La desolazione, la solitudine, la mancanza di attenzione o di attenzioni, ci impongono di cercare una cosa nuova ma abbiamo riferimenti per cercarla nel posto giusto e nel modo giusto? Abbiamo avuto almeno in passato un amore paterno o materno, non importa chi ce lo abbia donato, che ci abbiano fatto capire dove cercare?

Tante volte no. Abbiamo avuto solo figure egoiste come riferimento, incentrate su se stesse. Probabilmente sofferenti a loro volta.

Leggevo in questi giorni alcuni pensieri di Romano Guardini sul Natale ed il Capodanno.
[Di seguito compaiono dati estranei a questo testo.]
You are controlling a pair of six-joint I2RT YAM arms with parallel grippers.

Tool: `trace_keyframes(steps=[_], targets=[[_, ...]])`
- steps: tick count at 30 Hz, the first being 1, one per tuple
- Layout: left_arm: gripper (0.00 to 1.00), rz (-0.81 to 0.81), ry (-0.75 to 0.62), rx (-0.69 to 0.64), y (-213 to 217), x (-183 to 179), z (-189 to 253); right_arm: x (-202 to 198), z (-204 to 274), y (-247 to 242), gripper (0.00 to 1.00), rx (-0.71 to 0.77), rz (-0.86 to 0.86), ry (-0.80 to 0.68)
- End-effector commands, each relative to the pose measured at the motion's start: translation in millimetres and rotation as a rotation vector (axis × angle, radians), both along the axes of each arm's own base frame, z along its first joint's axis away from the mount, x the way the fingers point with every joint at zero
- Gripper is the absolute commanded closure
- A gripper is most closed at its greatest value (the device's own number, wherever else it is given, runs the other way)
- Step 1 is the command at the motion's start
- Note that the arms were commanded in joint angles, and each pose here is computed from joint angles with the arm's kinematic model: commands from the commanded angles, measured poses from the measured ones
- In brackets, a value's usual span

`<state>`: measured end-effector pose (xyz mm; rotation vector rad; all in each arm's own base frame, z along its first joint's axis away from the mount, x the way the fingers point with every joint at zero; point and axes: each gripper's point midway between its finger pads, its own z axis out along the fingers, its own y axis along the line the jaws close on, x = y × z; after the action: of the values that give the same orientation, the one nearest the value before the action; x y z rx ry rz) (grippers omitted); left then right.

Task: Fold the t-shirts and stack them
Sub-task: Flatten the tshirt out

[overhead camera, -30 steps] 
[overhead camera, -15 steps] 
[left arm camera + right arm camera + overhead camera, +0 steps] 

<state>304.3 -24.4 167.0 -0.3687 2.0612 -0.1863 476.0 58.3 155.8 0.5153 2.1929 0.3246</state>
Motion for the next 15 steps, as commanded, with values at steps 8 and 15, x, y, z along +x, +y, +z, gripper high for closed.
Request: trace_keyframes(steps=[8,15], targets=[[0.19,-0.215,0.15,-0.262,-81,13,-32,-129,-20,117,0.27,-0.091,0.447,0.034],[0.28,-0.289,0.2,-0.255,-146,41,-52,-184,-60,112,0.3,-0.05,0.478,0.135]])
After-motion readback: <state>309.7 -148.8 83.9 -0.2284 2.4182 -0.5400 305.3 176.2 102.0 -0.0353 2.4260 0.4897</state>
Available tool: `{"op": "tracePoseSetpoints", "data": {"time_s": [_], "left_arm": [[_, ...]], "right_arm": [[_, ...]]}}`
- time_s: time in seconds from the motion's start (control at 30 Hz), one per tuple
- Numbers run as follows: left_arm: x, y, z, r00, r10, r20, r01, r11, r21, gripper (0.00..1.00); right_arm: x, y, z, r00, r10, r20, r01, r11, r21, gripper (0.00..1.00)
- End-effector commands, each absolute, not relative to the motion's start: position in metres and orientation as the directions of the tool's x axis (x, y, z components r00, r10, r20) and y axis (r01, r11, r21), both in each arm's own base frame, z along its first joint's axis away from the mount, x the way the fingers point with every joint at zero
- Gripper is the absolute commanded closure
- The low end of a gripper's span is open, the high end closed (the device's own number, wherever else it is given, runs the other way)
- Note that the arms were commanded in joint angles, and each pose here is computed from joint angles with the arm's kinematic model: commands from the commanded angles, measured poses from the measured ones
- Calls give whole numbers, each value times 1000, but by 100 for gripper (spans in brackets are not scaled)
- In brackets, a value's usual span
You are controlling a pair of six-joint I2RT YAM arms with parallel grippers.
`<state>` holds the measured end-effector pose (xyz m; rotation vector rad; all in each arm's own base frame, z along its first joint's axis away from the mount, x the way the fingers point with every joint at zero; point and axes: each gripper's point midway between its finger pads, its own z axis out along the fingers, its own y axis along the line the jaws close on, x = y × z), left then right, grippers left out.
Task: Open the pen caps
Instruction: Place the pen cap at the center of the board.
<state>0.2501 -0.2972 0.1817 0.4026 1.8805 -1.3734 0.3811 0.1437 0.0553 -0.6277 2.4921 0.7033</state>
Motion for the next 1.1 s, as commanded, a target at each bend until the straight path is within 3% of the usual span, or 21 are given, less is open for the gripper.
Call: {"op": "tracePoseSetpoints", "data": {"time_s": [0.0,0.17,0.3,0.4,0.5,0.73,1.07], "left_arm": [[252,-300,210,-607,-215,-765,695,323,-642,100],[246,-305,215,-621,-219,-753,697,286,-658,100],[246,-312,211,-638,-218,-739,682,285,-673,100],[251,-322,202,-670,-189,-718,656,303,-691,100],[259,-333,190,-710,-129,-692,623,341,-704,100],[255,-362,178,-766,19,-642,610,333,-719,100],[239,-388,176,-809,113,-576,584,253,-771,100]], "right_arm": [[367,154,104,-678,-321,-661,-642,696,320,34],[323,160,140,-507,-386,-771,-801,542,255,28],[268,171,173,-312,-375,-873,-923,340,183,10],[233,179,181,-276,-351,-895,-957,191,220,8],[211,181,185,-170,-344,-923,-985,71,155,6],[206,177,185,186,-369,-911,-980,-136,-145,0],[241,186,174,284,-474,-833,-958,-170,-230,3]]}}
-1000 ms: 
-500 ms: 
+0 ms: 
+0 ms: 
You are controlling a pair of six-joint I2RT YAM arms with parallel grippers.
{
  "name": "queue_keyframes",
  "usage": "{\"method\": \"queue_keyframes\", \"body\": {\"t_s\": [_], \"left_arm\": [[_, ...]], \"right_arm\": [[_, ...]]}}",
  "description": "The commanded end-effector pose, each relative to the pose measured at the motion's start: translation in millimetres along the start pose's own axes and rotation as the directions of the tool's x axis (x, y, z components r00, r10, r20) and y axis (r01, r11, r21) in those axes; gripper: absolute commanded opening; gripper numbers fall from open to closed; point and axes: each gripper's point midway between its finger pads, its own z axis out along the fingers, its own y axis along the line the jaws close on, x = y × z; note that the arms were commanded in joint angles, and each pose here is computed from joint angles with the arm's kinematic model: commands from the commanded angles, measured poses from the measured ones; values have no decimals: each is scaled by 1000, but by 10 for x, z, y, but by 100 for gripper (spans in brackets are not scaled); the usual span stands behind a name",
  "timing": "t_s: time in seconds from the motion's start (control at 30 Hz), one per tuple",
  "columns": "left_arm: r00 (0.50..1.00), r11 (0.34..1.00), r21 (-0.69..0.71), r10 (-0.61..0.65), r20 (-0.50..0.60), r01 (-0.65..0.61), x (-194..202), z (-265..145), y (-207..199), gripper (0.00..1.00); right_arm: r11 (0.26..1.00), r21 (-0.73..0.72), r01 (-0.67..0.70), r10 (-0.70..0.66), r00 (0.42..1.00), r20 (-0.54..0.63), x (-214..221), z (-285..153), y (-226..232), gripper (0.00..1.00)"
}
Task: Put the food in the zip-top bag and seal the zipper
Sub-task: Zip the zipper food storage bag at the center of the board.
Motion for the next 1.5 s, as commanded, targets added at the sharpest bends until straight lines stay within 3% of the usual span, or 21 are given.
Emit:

Per credere bisogna fare un salto di qualità, entrare in una dimensione altra, che ti fa vedere la vita in un contesto che ha senso dal primo all’ultimo respiro ed oltre.

Quella luce che noi abbiniamo al bene, che Guardini vede nel cristianesimo non frainteso (e perché no?), quella forza che noi riconosciamo nell’amore ed all’amore di poter trasformare le cose, quella meraviglia, aggiungo io, che ci prende guardando in silenzio un cielo stellato, se ancora ne siamo capaci, ci parlano da sole, ci confermano da sole che siamo più di un semplice agglomerato di cellule ed atomi fatti della stessa materia dell’universo. Quel qualcosa o quel tanto in più possono renderci di nuovo umani. Dobbiamo accorgercene. Ma dobbiamo fare presto.